BEGIN

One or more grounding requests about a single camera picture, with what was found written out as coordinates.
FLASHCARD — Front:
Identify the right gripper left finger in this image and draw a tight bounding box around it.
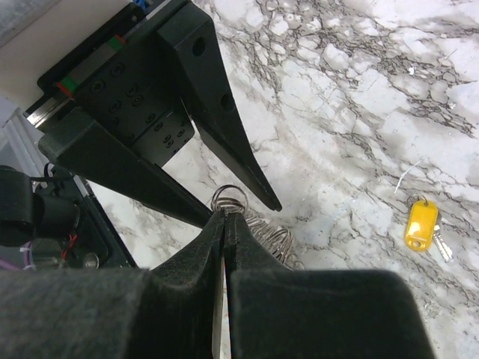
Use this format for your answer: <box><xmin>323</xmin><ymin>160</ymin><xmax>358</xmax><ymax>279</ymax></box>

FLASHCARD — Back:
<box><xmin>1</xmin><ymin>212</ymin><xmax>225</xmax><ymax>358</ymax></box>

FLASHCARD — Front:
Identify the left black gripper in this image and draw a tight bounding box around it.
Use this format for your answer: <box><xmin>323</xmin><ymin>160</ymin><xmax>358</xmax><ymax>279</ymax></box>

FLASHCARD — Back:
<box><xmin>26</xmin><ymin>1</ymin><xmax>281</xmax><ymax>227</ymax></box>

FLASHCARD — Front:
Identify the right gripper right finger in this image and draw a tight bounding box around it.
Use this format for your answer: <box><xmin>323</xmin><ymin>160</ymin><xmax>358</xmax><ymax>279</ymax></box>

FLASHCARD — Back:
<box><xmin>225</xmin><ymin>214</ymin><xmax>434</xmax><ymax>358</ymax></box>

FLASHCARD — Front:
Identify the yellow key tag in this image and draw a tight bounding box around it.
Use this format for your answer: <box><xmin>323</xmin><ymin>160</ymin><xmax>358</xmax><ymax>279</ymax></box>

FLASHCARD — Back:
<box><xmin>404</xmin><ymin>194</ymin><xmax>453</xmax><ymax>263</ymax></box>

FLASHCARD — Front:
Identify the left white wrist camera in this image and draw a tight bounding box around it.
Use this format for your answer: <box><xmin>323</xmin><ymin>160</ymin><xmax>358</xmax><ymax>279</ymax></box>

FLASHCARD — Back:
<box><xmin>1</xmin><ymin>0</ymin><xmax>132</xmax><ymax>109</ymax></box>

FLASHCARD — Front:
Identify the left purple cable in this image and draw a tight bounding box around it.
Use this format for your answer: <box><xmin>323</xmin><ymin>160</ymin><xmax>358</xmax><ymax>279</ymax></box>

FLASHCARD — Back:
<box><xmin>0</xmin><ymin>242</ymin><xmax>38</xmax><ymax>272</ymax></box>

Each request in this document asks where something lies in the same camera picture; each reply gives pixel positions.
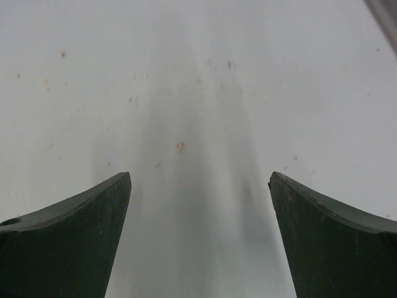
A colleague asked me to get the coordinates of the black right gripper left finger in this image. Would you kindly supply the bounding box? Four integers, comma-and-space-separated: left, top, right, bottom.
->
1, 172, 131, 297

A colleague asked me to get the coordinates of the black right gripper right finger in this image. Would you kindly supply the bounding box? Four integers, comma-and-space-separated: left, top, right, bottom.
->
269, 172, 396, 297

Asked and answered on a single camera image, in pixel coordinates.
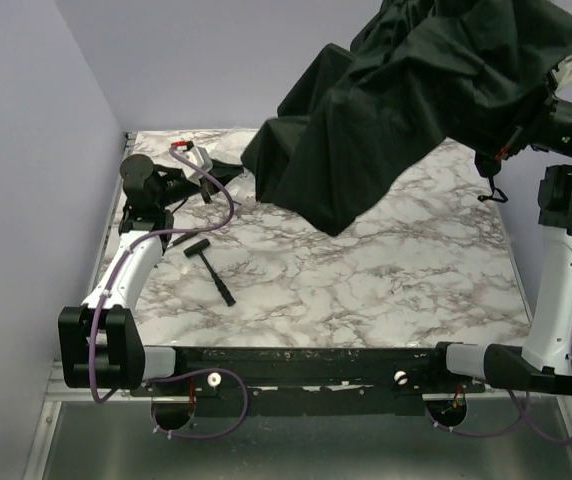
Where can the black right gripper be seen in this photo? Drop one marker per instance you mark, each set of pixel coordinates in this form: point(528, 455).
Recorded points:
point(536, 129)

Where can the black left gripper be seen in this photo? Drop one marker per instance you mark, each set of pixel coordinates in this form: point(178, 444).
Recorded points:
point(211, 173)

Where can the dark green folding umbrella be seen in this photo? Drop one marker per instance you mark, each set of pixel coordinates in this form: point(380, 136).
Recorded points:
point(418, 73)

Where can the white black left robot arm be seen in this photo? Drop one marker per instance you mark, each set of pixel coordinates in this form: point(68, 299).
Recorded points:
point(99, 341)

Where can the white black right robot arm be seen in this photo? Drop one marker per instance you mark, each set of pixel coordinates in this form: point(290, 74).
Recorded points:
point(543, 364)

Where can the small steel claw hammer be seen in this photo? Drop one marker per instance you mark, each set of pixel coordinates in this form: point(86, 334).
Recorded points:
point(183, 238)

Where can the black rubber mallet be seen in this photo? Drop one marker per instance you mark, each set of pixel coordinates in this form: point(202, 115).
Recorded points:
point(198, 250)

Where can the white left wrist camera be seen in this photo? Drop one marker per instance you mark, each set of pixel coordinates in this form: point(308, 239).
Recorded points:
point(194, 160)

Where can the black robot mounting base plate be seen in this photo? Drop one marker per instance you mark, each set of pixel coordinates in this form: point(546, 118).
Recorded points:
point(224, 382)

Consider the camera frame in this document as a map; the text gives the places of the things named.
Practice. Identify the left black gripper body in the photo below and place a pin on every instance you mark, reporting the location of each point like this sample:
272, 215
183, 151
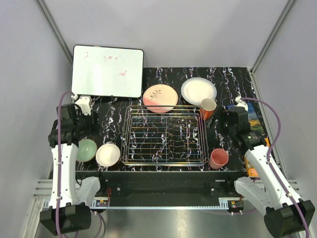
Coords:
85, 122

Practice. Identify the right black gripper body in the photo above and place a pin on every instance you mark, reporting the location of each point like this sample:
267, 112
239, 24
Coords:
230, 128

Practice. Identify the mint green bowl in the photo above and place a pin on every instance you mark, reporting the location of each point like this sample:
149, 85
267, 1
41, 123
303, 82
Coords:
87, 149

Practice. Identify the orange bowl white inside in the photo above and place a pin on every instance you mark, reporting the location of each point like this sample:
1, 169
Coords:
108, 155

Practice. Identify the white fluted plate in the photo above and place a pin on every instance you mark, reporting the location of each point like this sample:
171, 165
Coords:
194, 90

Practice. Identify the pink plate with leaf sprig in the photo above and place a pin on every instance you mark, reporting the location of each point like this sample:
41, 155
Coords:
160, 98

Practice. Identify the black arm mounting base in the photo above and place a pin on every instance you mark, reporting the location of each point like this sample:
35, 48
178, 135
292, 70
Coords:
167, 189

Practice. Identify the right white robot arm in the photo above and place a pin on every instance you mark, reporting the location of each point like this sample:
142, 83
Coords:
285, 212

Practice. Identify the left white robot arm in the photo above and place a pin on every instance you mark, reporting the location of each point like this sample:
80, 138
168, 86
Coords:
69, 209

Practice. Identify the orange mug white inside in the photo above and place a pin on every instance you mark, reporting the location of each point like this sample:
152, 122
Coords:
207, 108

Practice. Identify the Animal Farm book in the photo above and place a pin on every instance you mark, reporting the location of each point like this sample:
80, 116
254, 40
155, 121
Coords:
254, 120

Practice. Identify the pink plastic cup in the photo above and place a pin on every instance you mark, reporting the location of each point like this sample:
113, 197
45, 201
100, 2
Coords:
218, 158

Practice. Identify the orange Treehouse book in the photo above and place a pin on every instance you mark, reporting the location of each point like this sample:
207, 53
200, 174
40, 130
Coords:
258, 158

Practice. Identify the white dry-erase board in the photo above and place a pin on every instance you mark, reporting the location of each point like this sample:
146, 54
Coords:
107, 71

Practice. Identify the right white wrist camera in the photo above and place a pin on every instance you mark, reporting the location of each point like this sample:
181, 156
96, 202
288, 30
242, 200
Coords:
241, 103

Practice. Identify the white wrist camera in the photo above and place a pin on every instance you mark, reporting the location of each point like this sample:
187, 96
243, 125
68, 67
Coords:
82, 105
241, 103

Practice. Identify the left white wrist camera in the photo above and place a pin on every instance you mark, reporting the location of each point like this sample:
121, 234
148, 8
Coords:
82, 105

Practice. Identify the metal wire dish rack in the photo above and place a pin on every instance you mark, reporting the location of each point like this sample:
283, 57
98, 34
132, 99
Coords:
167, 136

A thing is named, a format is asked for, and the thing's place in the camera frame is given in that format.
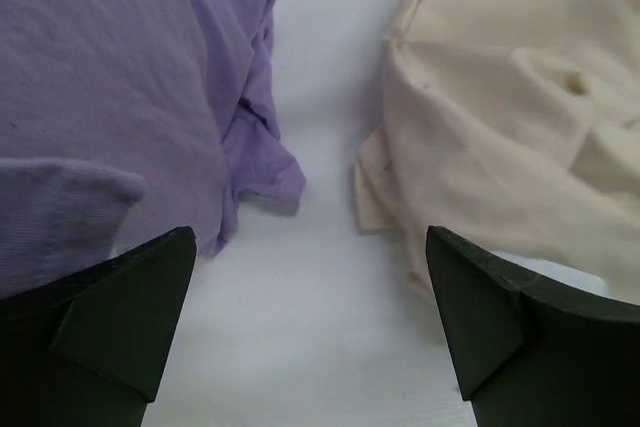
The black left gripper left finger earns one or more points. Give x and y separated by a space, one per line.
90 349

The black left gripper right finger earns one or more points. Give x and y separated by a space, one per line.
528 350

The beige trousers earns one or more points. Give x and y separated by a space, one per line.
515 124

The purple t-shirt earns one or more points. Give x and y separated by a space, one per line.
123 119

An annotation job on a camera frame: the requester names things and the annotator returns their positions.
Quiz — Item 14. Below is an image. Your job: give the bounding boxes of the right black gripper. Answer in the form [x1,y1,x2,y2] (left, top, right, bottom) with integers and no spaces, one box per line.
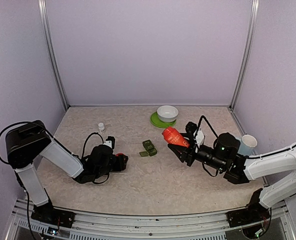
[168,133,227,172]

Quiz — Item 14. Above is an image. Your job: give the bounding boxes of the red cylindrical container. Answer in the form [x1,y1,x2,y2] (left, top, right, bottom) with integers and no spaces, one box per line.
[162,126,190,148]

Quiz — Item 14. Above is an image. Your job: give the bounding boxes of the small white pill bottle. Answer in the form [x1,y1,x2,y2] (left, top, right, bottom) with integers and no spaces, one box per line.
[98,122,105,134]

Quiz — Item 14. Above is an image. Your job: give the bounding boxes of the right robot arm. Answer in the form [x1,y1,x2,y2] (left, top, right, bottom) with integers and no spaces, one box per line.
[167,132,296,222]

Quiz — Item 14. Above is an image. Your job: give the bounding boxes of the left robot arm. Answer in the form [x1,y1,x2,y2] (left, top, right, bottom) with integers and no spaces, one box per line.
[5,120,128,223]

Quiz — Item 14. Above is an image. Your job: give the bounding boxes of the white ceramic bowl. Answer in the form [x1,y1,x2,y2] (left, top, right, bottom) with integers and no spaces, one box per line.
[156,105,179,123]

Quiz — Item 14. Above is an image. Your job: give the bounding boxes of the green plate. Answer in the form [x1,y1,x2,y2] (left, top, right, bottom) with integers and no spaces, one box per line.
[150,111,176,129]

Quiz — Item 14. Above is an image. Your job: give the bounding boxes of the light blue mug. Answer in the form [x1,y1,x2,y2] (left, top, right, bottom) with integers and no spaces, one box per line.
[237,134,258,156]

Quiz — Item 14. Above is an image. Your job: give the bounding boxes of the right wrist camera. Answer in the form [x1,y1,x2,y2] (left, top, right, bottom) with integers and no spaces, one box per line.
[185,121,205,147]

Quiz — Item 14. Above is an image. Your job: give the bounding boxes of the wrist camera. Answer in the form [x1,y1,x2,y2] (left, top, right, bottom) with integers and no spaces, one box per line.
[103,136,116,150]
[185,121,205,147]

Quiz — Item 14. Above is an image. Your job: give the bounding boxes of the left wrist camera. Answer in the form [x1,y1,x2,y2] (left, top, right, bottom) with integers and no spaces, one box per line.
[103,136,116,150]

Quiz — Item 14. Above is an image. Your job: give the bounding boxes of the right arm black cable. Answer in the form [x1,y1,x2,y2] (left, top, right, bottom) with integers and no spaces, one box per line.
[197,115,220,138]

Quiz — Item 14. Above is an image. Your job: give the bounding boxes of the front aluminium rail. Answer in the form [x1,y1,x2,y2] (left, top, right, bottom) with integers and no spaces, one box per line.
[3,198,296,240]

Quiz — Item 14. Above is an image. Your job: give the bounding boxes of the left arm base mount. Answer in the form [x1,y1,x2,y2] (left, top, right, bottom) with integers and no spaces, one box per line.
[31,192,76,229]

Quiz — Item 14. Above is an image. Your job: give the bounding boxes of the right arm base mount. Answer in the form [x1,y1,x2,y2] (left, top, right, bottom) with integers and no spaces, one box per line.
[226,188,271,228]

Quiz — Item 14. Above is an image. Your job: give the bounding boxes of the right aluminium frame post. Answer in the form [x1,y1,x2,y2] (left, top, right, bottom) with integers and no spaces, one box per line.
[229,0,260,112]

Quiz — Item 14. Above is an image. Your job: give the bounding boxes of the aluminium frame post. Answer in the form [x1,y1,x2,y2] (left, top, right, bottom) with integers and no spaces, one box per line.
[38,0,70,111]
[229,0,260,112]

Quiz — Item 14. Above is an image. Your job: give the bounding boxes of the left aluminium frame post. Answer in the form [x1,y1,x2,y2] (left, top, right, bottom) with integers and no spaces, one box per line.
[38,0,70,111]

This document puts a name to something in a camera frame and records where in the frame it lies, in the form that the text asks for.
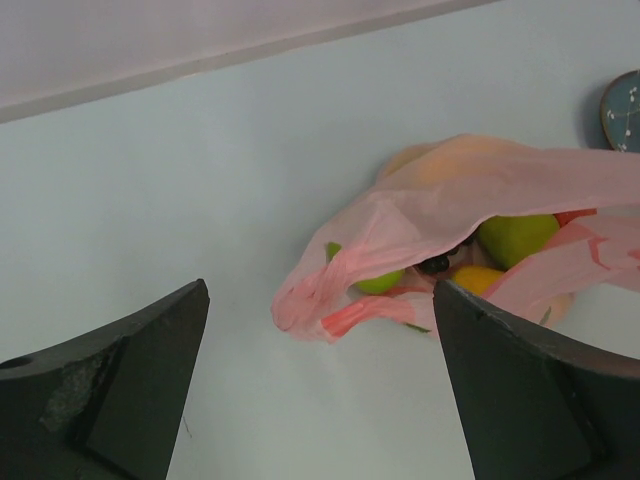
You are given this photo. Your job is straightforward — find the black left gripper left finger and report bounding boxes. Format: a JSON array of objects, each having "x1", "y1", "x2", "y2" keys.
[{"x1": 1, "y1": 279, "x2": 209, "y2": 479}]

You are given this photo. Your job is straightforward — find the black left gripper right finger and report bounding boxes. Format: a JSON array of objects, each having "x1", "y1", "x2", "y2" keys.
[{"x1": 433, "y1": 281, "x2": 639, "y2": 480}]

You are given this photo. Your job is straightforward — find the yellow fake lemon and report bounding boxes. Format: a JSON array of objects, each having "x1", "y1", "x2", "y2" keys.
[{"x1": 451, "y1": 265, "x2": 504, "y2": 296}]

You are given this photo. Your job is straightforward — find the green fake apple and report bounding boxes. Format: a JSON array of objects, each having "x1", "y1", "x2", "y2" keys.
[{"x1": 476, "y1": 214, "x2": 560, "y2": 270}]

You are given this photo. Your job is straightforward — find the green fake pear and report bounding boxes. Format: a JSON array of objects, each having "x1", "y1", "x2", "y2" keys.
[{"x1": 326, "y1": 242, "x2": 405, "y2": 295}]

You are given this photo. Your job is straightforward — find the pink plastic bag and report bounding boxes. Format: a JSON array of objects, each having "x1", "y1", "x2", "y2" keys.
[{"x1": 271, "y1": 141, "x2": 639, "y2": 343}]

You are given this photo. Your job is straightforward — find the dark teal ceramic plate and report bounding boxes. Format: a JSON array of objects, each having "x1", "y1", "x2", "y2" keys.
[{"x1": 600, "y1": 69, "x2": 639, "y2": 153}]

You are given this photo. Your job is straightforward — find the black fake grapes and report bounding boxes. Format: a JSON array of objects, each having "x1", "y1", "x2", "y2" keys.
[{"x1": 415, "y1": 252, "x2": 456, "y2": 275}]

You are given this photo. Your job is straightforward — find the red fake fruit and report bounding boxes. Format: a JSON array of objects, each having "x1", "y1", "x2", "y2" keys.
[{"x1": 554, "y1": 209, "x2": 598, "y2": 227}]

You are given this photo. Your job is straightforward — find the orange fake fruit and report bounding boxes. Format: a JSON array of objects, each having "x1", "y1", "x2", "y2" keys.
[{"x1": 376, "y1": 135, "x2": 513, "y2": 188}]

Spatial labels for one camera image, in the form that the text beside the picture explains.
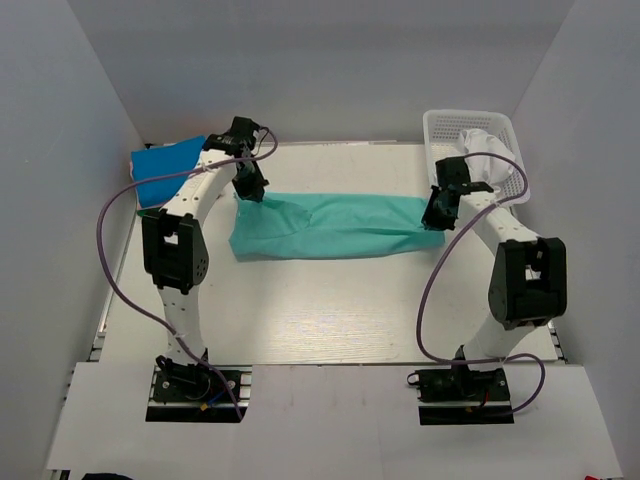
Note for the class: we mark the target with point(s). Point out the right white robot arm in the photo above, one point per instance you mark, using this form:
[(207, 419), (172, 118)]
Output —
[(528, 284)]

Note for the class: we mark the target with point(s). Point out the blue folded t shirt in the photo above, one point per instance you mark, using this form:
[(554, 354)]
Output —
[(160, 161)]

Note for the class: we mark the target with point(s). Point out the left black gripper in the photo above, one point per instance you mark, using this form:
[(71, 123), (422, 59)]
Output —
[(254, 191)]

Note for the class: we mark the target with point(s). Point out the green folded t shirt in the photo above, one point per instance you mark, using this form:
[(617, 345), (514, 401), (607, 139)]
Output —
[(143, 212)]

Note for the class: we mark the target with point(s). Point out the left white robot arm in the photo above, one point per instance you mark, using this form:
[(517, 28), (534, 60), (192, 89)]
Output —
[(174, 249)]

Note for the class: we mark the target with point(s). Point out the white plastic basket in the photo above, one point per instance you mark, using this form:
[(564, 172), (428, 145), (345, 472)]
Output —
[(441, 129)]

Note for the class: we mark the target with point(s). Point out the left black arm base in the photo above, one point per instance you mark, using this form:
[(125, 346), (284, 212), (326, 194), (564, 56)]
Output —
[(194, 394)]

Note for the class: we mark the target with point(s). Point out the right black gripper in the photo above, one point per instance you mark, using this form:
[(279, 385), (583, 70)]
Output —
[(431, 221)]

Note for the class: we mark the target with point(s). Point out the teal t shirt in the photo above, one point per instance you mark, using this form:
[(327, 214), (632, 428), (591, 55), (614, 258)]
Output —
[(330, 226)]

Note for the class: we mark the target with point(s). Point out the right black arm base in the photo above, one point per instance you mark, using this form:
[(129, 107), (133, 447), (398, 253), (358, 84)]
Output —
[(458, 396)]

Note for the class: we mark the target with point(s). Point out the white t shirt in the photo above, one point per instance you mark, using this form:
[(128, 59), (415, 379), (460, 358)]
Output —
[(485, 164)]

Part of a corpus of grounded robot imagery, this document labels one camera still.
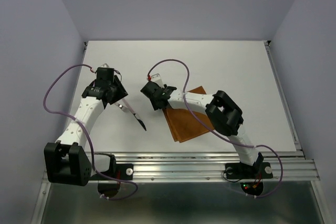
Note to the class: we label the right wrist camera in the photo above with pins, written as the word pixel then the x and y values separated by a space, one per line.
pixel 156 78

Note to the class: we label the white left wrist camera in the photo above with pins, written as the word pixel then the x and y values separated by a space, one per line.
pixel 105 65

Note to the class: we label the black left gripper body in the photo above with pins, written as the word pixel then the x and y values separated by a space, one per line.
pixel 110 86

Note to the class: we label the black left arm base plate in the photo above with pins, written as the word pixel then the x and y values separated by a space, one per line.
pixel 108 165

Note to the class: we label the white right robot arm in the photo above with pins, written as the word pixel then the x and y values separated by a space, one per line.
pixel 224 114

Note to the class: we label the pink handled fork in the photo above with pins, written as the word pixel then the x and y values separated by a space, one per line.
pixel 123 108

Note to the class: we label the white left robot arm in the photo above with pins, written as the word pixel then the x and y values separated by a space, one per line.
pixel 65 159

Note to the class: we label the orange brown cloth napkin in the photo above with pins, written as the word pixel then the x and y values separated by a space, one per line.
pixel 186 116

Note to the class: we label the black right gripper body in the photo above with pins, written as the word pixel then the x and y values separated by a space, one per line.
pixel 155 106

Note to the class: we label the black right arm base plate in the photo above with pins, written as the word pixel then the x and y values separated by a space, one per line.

END

--- Description of the task ---
The lines needed are those in the data above that hold the string "named"; copy each of them.

--- Written reply ---
Consider the camera frame in this document as a map; the text gives the places of the things named.
A thing is named, a format is asked for, and the thing's place in the camera frame is given in that format.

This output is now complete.